About this task: Across the entries below, the lines containing "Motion" should be counted and only their number returned.

Record set:
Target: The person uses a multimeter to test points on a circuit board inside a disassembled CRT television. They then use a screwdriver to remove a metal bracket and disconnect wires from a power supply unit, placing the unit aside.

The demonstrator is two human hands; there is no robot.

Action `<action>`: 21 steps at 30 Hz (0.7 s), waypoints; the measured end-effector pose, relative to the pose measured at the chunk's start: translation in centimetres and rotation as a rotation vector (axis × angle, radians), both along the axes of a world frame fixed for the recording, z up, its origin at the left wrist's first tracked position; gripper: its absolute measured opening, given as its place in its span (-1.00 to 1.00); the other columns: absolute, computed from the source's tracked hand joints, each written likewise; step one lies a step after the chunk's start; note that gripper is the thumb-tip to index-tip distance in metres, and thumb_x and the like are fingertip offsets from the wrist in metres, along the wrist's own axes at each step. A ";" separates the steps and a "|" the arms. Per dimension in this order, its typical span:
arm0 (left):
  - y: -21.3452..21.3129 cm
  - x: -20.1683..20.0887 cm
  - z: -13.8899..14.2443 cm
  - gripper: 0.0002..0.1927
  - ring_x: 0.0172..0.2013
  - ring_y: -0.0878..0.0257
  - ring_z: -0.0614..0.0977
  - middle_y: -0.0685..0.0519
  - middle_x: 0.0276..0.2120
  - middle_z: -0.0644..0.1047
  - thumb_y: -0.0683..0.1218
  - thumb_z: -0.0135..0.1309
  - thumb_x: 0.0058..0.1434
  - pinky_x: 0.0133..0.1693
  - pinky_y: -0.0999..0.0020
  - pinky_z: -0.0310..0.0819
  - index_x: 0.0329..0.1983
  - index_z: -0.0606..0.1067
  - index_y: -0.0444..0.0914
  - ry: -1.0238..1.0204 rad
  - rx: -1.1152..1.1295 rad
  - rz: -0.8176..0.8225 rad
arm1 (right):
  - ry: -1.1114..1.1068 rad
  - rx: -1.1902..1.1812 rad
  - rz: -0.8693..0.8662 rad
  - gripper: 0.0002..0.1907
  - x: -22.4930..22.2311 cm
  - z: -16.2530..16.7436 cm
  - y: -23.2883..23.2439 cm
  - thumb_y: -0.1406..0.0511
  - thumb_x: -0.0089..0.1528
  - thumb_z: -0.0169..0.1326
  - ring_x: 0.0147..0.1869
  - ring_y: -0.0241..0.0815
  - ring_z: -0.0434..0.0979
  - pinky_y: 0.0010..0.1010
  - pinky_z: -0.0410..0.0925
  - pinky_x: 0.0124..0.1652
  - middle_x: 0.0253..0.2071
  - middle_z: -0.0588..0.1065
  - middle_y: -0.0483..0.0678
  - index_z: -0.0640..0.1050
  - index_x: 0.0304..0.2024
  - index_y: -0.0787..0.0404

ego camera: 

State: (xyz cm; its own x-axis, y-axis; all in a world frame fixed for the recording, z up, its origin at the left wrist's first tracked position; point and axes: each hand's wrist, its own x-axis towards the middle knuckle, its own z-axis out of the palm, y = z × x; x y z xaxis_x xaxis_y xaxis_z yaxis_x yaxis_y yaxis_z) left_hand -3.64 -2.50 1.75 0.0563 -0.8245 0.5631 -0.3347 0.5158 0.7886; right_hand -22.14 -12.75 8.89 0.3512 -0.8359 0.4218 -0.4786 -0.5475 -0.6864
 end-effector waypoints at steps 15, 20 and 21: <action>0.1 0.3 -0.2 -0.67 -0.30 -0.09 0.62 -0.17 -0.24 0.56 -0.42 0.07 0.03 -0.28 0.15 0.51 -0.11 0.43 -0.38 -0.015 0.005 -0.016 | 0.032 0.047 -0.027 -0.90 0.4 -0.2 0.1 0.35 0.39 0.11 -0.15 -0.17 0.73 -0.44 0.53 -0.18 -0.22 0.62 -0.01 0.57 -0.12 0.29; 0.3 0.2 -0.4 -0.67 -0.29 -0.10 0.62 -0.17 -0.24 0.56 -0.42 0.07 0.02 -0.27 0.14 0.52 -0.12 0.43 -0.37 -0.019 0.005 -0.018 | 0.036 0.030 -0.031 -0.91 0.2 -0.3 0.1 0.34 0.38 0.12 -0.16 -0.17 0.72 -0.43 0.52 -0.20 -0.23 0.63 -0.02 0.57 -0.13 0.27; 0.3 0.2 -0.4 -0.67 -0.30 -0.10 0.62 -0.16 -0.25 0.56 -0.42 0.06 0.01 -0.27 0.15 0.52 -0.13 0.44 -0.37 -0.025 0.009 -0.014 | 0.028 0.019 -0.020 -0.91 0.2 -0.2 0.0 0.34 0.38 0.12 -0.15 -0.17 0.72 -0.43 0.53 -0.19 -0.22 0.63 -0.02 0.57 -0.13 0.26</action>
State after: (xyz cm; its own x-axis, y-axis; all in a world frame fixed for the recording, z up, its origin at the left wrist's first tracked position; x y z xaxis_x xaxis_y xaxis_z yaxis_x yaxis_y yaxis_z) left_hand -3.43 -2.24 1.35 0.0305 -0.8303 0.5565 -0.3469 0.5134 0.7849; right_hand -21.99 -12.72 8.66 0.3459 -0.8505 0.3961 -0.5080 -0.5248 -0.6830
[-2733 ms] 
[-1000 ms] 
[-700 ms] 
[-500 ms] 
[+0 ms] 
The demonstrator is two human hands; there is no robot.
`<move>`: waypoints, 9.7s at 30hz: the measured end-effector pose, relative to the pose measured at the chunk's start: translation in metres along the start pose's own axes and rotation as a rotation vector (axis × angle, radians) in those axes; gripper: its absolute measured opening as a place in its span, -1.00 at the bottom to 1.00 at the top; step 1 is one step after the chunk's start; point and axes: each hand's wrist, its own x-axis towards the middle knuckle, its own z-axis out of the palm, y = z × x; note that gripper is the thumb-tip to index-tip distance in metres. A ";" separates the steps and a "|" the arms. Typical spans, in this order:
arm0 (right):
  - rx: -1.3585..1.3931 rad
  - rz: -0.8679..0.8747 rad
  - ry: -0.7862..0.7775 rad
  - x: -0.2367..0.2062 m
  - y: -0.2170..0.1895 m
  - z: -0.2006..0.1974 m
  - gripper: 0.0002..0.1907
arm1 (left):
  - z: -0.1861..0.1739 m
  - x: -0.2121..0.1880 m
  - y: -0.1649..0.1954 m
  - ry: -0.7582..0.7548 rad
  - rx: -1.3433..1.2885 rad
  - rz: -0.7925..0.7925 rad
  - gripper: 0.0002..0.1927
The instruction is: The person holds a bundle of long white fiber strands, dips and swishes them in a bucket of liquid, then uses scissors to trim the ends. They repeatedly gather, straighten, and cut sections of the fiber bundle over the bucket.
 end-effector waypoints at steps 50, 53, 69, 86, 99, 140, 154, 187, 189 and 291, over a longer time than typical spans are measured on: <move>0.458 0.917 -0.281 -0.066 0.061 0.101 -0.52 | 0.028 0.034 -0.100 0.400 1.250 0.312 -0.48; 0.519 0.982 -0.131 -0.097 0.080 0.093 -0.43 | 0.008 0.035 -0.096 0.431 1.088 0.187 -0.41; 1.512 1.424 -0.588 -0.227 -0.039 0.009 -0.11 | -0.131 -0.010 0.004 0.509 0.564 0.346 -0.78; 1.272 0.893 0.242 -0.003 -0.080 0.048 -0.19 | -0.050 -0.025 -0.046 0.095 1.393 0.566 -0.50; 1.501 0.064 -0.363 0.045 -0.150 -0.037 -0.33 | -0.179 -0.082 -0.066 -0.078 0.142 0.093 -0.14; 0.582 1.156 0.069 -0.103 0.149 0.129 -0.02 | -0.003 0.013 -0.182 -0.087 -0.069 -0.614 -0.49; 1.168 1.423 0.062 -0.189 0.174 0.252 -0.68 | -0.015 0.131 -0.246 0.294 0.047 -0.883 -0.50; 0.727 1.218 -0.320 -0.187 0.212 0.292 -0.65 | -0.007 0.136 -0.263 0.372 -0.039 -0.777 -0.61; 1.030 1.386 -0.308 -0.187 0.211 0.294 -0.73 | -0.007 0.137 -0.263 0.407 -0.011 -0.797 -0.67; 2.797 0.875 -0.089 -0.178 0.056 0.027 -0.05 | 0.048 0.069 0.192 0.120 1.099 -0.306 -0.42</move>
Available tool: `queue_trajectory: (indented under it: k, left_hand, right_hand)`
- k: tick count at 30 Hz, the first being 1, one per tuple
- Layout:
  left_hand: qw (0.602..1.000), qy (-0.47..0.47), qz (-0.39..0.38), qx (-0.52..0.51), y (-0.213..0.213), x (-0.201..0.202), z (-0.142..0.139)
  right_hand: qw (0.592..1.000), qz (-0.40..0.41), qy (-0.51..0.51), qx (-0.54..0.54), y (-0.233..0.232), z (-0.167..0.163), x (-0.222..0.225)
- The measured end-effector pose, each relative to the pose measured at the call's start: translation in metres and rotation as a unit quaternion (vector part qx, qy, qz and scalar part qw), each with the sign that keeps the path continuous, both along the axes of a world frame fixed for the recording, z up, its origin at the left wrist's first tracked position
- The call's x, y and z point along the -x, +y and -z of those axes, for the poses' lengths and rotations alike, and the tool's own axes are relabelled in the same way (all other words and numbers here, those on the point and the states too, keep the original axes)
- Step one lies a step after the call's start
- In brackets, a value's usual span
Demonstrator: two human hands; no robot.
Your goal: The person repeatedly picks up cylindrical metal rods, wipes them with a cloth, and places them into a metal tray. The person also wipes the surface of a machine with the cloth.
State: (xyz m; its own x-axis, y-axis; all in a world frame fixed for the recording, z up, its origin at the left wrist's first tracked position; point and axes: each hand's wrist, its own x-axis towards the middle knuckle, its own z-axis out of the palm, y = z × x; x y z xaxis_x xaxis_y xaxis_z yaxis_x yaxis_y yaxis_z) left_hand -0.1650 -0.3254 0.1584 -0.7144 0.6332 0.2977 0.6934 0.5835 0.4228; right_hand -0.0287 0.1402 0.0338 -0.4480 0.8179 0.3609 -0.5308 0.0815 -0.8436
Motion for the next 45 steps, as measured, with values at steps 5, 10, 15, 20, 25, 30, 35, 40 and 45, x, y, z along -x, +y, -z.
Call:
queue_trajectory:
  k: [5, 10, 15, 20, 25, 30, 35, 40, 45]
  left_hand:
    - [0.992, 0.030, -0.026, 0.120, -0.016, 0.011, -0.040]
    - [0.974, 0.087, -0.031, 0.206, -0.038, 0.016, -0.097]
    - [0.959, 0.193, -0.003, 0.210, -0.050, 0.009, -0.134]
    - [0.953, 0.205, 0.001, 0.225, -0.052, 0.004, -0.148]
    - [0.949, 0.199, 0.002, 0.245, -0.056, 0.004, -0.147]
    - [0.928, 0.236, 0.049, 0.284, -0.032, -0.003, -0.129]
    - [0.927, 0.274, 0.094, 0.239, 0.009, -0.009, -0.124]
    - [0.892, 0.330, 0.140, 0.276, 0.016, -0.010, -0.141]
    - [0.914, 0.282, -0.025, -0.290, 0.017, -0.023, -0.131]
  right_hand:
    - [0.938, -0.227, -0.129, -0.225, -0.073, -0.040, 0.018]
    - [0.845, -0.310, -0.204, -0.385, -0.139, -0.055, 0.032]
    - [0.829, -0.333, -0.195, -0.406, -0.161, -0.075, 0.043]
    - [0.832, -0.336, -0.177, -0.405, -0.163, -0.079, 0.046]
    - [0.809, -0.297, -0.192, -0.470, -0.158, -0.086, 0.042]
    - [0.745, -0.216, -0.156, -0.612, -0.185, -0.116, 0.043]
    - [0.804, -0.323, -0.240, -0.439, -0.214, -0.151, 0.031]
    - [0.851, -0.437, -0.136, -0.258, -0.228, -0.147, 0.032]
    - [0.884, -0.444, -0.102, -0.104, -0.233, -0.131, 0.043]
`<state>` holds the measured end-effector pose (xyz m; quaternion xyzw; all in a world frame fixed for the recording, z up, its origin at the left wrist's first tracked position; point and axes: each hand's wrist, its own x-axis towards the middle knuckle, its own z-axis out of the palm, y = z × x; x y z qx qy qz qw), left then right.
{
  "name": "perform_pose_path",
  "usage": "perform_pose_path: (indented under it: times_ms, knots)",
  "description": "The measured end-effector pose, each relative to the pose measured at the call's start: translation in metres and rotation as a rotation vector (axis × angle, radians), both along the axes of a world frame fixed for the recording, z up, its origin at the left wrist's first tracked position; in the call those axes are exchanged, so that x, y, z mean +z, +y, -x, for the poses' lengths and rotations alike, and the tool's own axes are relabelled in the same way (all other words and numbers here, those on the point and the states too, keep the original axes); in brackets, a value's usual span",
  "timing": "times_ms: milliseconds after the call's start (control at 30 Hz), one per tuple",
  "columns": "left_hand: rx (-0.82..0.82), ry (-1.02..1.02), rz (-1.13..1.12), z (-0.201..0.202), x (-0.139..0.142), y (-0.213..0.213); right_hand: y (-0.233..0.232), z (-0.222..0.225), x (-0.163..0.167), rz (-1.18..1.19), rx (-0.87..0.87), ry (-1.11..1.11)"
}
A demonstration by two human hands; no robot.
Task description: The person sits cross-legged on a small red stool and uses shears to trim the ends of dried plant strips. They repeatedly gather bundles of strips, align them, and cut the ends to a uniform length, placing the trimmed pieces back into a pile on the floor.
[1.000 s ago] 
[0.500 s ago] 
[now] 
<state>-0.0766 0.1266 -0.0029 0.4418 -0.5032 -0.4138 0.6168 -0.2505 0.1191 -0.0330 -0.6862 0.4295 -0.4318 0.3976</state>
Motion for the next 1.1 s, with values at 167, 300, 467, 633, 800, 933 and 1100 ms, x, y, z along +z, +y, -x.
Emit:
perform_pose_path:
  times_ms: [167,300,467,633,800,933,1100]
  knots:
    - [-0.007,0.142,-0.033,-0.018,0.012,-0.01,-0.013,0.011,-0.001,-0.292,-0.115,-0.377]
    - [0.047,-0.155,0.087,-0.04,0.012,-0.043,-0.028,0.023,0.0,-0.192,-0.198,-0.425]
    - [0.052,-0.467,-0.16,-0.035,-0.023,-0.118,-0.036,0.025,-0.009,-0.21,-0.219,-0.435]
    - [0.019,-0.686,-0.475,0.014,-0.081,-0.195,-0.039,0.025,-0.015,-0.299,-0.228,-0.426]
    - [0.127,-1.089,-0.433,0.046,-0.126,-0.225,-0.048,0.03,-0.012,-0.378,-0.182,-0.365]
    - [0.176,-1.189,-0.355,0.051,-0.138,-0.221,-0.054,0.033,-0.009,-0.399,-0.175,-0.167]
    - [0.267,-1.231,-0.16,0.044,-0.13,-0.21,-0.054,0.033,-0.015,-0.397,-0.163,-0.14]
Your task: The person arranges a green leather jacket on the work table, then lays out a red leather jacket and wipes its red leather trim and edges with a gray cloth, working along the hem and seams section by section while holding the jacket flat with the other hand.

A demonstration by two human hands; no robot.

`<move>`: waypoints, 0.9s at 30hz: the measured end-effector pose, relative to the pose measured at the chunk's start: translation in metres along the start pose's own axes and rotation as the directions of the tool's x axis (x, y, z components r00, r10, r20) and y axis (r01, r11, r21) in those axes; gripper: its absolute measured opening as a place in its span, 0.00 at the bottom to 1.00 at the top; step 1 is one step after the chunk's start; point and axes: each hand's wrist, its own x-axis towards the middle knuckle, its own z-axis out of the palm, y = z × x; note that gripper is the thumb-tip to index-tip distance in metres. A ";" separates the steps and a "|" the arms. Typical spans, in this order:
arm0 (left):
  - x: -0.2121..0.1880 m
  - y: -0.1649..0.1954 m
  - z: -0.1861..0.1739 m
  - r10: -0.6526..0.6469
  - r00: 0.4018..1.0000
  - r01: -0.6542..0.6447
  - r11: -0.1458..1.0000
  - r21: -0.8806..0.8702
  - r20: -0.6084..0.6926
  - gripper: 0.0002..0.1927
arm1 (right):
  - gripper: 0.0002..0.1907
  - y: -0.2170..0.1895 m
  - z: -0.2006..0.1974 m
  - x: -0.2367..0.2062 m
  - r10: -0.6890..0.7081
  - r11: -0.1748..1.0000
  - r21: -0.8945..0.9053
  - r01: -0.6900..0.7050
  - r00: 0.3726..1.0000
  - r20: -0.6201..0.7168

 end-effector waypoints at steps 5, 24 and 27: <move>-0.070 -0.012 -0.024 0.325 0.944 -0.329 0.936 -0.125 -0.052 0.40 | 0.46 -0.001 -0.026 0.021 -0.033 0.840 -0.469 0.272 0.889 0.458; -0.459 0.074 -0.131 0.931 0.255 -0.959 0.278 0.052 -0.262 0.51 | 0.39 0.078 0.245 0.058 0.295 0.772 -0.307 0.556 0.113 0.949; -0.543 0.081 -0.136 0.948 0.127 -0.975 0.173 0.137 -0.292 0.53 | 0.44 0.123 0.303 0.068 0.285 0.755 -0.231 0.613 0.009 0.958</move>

Task result: 2